Practically people think that box averaging is too expensive (pretty much it is like that Gaussian blur but computed on fewer output points.)


Box filtering should be pretty cheap; it is separable, and can be implemented with a moving average. Overall just a handful of operations per pixel.


Gaussian blur can be pretty cheap too using an IIR approximation[1]. It's separable also either way.

[1]: https://www.intel.com/content/dam/develop/external/us/en/doc...


I played a little with FFT Gaussian blur. It uses the frequency domain, and so does not have to average hundreds of points, but rather transforms the image and the blur kernel into the frequency domain. There it performs a pointwise multiplication and transforms the image back. It's way faster than the direct convolution.


Having to process 100 source pixels per destination pixel to shrink 10x seems like an inefficient implementation.
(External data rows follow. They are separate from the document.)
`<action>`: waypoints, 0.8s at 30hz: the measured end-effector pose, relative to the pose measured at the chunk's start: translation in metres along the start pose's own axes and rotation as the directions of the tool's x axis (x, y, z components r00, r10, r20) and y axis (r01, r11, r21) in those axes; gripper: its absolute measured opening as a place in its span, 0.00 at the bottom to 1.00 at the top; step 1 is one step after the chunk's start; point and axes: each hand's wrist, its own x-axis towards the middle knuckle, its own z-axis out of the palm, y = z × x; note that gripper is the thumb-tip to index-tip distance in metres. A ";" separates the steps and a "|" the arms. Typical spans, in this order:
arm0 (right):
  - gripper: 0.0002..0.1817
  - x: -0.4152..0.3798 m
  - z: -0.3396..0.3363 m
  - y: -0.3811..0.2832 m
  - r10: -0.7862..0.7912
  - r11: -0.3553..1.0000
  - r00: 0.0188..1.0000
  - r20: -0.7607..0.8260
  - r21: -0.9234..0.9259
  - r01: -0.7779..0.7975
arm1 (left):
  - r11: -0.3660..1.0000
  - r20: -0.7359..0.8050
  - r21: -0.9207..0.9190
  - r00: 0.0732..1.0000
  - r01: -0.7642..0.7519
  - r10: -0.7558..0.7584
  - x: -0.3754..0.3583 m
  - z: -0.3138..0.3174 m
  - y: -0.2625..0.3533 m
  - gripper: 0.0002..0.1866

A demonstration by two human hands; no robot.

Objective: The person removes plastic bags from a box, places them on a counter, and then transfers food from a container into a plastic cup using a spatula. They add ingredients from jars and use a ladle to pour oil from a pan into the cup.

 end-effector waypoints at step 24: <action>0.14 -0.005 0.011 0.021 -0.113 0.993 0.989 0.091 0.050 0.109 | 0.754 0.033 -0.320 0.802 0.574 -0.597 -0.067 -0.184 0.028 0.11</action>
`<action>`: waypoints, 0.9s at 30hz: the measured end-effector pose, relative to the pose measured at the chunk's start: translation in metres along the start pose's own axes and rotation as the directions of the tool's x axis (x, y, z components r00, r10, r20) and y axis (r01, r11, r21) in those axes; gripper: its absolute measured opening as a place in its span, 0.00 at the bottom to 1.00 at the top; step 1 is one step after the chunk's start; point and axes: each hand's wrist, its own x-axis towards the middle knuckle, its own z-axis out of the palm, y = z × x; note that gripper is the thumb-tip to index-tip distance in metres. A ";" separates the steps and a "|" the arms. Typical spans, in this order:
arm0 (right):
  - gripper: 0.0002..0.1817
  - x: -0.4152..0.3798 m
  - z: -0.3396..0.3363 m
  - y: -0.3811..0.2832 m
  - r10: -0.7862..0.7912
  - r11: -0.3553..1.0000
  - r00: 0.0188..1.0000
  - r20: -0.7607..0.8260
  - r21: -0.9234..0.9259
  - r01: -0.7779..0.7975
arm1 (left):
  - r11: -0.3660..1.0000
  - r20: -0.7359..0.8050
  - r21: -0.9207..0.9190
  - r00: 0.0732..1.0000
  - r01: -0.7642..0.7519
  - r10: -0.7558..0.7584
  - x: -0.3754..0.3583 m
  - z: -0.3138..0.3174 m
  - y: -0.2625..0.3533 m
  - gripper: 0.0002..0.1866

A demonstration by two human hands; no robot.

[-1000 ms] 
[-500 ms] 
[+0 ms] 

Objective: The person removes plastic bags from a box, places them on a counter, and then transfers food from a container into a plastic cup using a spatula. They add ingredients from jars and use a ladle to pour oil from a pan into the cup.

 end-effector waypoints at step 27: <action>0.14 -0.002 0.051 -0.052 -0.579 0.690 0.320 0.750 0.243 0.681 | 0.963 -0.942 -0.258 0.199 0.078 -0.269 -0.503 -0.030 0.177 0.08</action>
If you downsample each dimension individually you only need to process 20 pixels per pixel. This is the same optimization used for Gaussian blur.


> If you downsample each dimension individually you only need to process 20 pixels per pixel.

If you shrink 10x in one direction, then the other, then you first turn 100 pixels into 10, before turning 10 pixels into 1. You actually do more work for a non-smoothed shrink, sampling 110 pixels total.

To benefit from doing the dimensions separately, the width of your sample has to be bigger than the shrink factor. The best case is a blur where you're not shrinking at all, and that's where 20:1 actually happens.

If you sampled 10 pixels wide, then shrunk by a factor of 3, you'd have 100 samples per output if you do both dimensions at the same time, and 40 samples per output if you do one dimension at a time.

Two dimensions at the same time need width^2 samples

Two dimensions, one after the other, need width*(shrink_factor + 1) samples


You're right, I got confused. I was think of Gaussian blur, where the areas to process overlap heavily. Here there's zero overlap.